The degree of autonomy that is required by the agent defines how the agent interacts with its environment. A reactive agent simply responds to external stimuli by reproducing a pre-defined behavior when a particular stimulus is given by the environment. A pro-active agent, on the other hand, can become active without external trigger and then perform some action that satisfies the goal. Pro-active agents are usually more complex and their behavior is not always predictable. The degree of autonomy of the agents varies in the different tasks they perform.
User interaction
The more interaction the agent has with the user, the more elaborate the user interface has to be in order to provide convenient means for input and output data. Furthermore, an advanced user interface agent will perform user profiling and try to learn the users preferences from his or her input/output behavior.
Temporal context
This aspect characterizes the agents lifetime. Obviously, an agent with only a limited activation time will need another form of persistence mechanism -- if any at all -- then a long-running agent. Persistence refers to the ability of the agent to maintain knowledge structures over time and over unavoidable down-times due to service failures such as hardware or software crashes. However, the amount of information that is collected by the agent over its lifetime can become very large and must be handled in an effective manner.
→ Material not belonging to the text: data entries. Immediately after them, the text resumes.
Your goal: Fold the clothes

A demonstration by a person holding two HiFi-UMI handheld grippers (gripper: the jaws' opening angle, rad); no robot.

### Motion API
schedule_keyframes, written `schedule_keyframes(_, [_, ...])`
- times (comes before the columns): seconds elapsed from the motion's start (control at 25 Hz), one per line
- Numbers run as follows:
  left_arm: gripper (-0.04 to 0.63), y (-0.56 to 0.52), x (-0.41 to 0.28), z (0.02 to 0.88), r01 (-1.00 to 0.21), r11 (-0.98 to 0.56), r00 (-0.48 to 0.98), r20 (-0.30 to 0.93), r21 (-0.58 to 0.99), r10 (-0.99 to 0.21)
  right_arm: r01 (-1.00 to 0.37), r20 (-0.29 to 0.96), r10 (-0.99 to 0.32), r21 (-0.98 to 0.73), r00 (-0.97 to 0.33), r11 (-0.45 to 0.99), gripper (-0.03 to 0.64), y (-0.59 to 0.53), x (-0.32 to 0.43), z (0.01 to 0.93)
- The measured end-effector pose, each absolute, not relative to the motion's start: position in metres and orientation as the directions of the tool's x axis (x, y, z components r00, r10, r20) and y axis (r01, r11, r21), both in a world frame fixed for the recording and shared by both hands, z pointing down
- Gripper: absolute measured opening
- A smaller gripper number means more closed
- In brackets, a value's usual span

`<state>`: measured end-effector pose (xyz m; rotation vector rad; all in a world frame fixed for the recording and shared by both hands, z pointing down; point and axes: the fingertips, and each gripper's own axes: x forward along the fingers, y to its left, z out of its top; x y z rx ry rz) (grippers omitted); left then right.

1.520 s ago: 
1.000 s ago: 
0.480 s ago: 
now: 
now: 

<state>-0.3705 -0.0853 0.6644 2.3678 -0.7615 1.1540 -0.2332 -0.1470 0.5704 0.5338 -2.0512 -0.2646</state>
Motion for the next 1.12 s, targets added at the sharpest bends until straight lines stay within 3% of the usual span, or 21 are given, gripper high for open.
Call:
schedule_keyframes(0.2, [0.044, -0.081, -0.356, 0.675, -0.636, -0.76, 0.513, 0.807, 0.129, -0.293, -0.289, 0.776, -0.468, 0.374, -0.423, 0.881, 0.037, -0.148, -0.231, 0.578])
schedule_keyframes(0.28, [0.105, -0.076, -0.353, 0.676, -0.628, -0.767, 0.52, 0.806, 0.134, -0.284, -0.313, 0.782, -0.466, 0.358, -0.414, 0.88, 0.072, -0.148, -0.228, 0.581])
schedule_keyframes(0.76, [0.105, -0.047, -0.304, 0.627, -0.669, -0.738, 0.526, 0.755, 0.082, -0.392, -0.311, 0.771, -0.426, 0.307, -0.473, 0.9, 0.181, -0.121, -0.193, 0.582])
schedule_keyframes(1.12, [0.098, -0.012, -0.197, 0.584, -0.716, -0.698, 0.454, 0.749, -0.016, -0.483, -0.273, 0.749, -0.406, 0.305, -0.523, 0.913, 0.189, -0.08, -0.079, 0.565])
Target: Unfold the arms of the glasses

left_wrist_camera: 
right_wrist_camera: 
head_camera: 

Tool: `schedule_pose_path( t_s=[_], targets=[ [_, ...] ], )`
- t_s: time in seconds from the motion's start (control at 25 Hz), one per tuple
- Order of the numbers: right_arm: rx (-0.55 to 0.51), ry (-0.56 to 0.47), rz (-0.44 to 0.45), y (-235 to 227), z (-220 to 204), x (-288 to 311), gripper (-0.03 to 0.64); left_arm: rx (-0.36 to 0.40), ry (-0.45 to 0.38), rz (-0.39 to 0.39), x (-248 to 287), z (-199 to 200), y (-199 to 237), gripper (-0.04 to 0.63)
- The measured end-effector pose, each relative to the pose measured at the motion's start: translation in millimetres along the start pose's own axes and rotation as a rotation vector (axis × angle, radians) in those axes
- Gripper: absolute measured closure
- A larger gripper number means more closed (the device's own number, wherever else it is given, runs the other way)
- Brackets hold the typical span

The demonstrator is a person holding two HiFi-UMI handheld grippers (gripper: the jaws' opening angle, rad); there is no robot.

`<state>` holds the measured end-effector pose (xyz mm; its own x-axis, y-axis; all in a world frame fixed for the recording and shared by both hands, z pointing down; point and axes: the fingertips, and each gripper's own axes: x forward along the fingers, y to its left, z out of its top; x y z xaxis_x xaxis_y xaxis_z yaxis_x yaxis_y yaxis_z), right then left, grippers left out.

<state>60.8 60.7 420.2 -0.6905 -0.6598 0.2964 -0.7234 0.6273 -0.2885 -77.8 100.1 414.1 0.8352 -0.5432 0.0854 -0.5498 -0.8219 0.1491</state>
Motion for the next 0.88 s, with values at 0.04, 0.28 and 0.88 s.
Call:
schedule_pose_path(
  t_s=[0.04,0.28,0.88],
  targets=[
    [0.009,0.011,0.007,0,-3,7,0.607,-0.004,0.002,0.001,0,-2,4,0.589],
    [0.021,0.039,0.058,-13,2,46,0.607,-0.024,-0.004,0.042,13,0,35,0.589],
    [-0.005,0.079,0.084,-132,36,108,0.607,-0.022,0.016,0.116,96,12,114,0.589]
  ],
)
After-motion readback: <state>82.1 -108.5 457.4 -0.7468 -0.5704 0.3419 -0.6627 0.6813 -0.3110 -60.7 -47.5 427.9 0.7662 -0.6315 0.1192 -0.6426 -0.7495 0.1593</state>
Thus, the architecture must provide means to manage the data handling process.
Decision making
This attribute characterizes the way in which the agent comes to its decisions during its reasoning processes. While some authors claim that rationality is an inherent property of any agent, there are others who consider architectures that support emotional decision making as an alternative. There are two main fields for a potential application of emotional architectures. First, they can become valuable tools to implement lifelike characters and avatars that represent a human user in networked environments. Second, the notion of emotions can be used to express complex heuristics for advanced software agent in a natural way. However, the development of the basic technology is still in its beginnings and does not play a relevant role until now. Still, the developer of a particular application may want to consider these ideas if they are appropriate for the problem in question.

The developer can use the above characterization scheme to capture the main requirements towards the agent architecture in the system and then decide on that basis, which of the existing architectures is best suited (if any) or if the development of a new architecture might be necessary.